Possible areas to save weight are:
Smaller overall size;
Single large window/vent instead of the removable peak cap;
Sewn-in groundsheet instead of the separate sodcloth;
Mesh door covering half instead of all one side.
Please comment as you see fit.Feb 23, 2009 at 1:16 pm #1480111
Another week or so until the rumored 4 person Tarptent is released. Although I admire you for building your own.
I also think that for something that big, I would use a dedicated pole.Feb 23, 2009 at 2:01 pm #1480121
@kegelhoffLocale: Southern Cal
A lot of this is similar to the Cuben mid I built last year and your design sounds really good!
A few things I might comment on:
I don't think I would reduce the overall size based on your family of four and wanting some storage room. THe sloping roof quickly eats up the space just like you thought. I would stick with the 10' x 10'.
Venting …. as Roger once told me, you can NEVER have too many venting options! Granted that yours would breath MUCH better then cuben, I would still look at going with two large window/vents built into the upper section instead of the removable peak. I just use twigs to prop mine open to get maxium airflow when needed.
Sewn in bathtub style ground sheet is a great idea, (Cuben if you want to go lighter) guessing it would be about 7' x 7' and then you could maybe just connect the netting to the ground sheet and take it straight up to the tent wall. Reduce the amount of netting needed to save some weight ?
Might be able to connect two hiking poles together to give you one long 6' center pole …
I hope you make this and take some photos to share with everyone !!!
KevinFeb 23, 2009 at 2:50 pm #1480135
Your basic plan is pretty good.
I would not expect to get a tight fit to the ground with only the corners staked out … I'd add stake loops at the center of each bottom edge
I would add a guy line loop 1/3 the way up the center seam on each side. Also 1/3 the way up each corner edge … although I'd only rig the corner edge guy lines in stronger wind.
The center-panel guy line plus the stake_or_guy_line at the middle of each side's bottom edge will greatly help you maintain interior volume.
1/2 inch per foot is a **LOT** of cat cut. While I'm no expert on that topic, I did get a lot more cat curve than I expected with just a 1 inch curve over a 96 inch Tarptent ridgeline. If you rig the guy lines in the middle of each side panel it will have the effect of pulling the corner edges inward.
I'd skip the sod cloth but that's mainly due to having no experience with them … but I'd use more netting. shoes and misc gear can be used to hold the netting down on the ground.
I would not expect any color of regular silnylon to block out the sun, perhaps the silverized stuff would (pricey!).Feb 23, 2009 at 3:31 pm #1480151
I'm hoping for the dark silnylon to block the moon and sun glare, but not so much direct sunlight. Seattle Fabrics aluminized silnylon is about $30 per side more than regular silnylon. Maybe I should go two sides with it to provide for more sun movement.
On poles- I've played around linking two aluminum trekking poles tip-to-tip. Since there is no lateral load it seems that they will be strong enough. By going tip-to-tip I don't need a grommet at the peak, but maybe grip-to-grip is stronger?.

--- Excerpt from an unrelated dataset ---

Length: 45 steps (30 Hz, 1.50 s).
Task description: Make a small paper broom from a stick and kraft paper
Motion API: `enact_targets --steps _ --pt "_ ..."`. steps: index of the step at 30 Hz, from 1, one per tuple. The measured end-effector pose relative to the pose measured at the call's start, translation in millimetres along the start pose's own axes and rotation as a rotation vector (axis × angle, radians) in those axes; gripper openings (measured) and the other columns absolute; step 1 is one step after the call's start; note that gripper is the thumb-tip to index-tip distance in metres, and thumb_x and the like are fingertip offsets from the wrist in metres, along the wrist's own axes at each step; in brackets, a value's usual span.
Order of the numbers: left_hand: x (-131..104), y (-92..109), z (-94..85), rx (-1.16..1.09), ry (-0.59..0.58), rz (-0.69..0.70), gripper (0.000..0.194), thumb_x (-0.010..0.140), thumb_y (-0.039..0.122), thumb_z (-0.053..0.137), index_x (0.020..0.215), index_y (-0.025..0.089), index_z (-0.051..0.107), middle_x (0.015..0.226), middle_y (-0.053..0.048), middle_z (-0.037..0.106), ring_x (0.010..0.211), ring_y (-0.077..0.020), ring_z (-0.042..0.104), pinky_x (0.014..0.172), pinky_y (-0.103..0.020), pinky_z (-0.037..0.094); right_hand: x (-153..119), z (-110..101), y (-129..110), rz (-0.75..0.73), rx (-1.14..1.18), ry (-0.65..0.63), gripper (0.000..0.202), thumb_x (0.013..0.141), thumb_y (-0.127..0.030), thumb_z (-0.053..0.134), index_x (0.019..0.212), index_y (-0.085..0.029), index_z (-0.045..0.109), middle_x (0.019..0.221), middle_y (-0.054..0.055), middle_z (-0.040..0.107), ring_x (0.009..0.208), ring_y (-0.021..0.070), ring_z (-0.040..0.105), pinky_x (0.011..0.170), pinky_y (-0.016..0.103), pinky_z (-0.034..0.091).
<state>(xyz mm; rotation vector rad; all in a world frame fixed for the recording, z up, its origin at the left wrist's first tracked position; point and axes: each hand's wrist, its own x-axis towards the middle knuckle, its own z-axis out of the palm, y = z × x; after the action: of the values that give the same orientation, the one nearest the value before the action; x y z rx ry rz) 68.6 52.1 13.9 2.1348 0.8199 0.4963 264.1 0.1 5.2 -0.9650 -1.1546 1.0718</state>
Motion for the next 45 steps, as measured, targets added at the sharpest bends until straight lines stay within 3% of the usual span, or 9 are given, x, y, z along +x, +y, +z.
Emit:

I've never used a single wall tent before. Oware claims that their 'mids with steep roof pitches let condensation drain and not drip. I'm hoping to get one of the kids to join me in backyard a test-campout with my new Oware OOPS (Tetrahedral Pyramid). This will help to help me to refine some of the design ideas- like how close to the wall we want to be.